_What is being asked_
Start at the first line of the material below and retype each line through the one containing "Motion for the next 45", exactly.

--- Records for this exercise Enclosed Below ---

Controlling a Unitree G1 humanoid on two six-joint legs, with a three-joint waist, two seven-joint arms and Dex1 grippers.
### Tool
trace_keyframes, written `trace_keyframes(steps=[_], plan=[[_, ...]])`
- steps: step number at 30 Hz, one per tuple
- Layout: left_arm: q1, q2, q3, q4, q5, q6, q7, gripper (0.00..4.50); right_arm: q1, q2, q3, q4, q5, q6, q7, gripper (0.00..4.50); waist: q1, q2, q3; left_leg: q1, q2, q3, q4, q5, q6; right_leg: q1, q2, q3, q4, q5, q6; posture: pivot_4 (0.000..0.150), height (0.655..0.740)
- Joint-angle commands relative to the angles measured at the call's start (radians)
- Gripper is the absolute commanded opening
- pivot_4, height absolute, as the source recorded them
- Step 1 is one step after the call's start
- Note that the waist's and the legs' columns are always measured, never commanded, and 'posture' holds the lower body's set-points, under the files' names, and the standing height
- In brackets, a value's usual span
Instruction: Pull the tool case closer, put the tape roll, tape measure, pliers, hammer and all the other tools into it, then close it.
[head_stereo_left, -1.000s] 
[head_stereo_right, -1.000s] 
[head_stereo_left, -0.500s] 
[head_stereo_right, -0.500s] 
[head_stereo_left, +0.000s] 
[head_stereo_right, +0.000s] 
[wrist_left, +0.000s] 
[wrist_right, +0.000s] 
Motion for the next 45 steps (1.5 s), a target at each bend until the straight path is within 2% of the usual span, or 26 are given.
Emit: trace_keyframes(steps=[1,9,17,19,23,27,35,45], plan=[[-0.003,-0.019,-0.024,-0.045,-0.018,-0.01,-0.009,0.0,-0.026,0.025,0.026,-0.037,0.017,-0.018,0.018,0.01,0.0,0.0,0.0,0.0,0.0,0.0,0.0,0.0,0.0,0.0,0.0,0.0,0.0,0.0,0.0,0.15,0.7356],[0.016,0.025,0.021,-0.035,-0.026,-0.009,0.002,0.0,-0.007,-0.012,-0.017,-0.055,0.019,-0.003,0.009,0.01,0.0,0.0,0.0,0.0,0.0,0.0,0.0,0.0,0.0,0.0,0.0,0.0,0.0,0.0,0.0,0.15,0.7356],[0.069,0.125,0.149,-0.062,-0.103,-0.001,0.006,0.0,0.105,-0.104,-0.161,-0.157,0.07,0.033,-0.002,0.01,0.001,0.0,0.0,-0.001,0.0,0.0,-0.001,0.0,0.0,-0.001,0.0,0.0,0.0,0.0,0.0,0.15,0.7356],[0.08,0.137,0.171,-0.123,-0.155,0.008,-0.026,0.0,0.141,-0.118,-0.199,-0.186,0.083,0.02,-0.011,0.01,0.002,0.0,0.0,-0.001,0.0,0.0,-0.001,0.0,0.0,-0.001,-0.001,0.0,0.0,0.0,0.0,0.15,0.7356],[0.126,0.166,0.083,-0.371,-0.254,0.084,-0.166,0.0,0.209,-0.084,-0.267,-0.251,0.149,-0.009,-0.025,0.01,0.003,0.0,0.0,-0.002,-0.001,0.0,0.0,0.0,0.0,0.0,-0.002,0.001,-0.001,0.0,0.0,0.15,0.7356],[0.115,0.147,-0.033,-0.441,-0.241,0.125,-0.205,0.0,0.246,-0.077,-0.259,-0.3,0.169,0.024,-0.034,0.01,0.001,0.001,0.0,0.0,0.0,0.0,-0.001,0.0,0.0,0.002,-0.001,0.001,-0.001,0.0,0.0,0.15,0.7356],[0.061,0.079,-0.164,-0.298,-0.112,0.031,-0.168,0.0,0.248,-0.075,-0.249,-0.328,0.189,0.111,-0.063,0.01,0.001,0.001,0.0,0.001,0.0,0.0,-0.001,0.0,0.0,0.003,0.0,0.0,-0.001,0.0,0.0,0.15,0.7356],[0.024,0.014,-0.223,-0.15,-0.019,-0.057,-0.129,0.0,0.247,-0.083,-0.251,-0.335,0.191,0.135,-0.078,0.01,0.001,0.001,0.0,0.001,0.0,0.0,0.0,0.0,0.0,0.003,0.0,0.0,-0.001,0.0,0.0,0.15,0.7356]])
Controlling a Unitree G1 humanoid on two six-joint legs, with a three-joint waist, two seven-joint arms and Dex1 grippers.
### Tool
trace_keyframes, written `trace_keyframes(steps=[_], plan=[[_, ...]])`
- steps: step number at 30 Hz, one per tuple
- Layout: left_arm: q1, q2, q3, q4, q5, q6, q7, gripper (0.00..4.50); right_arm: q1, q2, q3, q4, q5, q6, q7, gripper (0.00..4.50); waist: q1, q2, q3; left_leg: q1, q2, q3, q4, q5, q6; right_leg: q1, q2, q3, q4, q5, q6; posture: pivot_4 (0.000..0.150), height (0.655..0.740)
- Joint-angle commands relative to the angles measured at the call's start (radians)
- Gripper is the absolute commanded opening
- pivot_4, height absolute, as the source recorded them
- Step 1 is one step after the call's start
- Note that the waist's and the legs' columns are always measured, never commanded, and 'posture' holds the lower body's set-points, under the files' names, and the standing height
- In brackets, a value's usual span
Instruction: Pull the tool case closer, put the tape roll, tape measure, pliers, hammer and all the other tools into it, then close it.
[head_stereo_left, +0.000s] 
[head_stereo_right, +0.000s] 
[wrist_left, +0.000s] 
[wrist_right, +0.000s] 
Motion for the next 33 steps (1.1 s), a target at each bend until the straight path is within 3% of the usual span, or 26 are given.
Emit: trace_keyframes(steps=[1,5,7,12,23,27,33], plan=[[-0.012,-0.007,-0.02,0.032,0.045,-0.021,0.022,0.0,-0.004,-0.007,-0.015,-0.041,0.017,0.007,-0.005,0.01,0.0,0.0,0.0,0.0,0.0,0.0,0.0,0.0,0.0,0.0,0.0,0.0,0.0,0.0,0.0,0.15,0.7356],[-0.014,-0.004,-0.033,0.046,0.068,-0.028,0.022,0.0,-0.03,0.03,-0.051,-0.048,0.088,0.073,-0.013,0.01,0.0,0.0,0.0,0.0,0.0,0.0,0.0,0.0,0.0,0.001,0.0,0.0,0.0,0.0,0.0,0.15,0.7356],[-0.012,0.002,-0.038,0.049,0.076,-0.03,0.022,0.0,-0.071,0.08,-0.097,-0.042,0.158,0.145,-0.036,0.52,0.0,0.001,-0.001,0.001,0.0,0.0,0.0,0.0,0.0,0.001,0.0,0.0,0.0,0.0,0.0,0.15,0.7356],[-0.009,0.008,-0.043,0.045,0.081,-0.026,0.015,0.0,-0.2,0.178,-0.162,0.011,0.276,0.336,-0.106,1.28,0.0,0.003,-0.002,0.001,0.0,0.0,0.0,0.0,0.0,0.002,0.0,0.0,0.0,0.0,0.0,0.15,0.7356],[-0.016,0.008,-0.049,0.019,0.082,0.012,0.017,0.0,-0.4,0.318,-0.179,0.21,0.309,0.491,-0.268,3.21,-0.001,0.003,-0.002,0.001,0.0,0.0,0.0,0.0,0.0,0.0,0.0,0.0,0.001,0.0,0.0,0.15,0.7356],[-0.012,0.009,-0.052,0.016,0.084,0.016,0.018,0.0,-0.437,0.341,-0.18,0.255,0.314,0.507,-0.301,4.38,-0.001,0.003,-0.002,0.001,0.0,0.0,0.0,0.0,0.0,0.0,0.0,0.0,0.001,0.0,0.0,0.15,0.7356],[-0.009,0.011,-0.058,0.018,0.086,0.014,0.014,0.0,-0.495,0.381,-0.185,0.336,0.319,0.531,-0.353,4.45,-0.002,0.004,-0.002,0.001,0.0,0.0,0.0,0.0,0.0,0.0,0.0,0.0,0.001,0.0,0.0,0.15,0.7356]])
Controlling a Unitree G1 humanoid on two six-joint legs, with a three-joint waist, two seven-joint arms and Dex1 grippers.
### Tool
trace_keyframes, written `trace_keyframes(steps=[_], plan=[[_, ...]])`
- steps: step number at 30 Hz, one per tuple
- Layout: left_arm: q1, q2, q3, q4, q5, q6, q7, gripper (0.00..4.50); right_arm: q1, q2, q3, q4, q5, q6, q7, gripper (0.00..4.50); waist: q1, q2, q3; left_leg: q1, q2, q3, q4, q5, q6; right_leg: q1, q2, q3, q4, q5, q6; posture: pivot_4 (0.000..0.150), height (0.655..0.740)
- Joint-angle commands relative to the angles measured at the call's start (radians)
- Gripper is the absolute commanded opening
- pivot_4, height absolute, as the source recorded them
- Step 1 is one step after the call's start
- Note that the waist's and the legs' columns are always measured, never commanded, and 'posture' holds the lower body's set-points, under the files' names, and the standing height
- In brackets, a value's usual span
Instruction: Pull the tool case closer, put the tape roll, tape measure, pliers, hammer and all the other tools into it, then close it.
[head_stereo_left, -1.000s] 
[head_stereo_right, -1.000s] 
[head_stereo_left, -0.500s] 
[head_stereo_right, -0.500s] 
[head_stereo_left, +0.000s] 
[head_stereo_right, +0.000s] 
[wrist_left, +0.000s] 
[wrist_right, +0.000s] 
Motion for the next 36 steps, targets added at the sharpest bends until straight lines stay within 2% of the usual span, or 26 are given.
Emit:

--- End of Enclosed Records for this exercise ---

_Task response_
Controlling a Unitree G1 humanoid on two six-joint legs, with a three-joint waist, two seven-joint arms and Dex1 grippers.
### Tool
trace_keyframes, written `trace_keyframes(steps=[_], plan=[[_, ...]])`
- steps: step number at 30 Hz, one per tuple
- Layout: left_arm: q1, q2, q3, q4, q5, q6, q7, gripper (0.00..4.50); right_arm: q1, q2, q3, q4, q5, q6, q7, gripper (0.00..4.50); waist: q1, q2, q3; left_leg: q1, q2, q3, q4, q5, q6; right_leg: q1, q2, q3, q4, q5, q6; posture: pivot_4 (0.000..0.150), height (0.655..0.740)
- Joint-angle commands relative to the angles measured at the call's start (radians)
- Gripper is the absolute commanded opening
- pivot_4, height absolute, as the source recorded them
- Step 1 is one step after the call's start
- Note that the waist's and the legs' columns are always measured, never commanded, and 'posture' holds the lower body's set-points, under the files' names, and the standing height
- In brackets, a value's usual span
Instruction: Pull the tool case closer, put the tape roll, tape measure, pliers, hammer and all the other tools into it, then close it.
[head_stereo_left, -1.000s] 
[head_stereo_right, -1.000s] 
[head_stereo_left, -0.500s] 
[head_stereo_right, -0.500s] 
[head_stereo_left, +0.000s] 
[head_stereo_right, +0.000s] 
[wrist_left, +0.000s] 
[wrist_right, +0.000s] 
Motion for the next 45 steps (1.5 s), a target at each bend until the straight path is within 2% of the usual span, or 26 are given.

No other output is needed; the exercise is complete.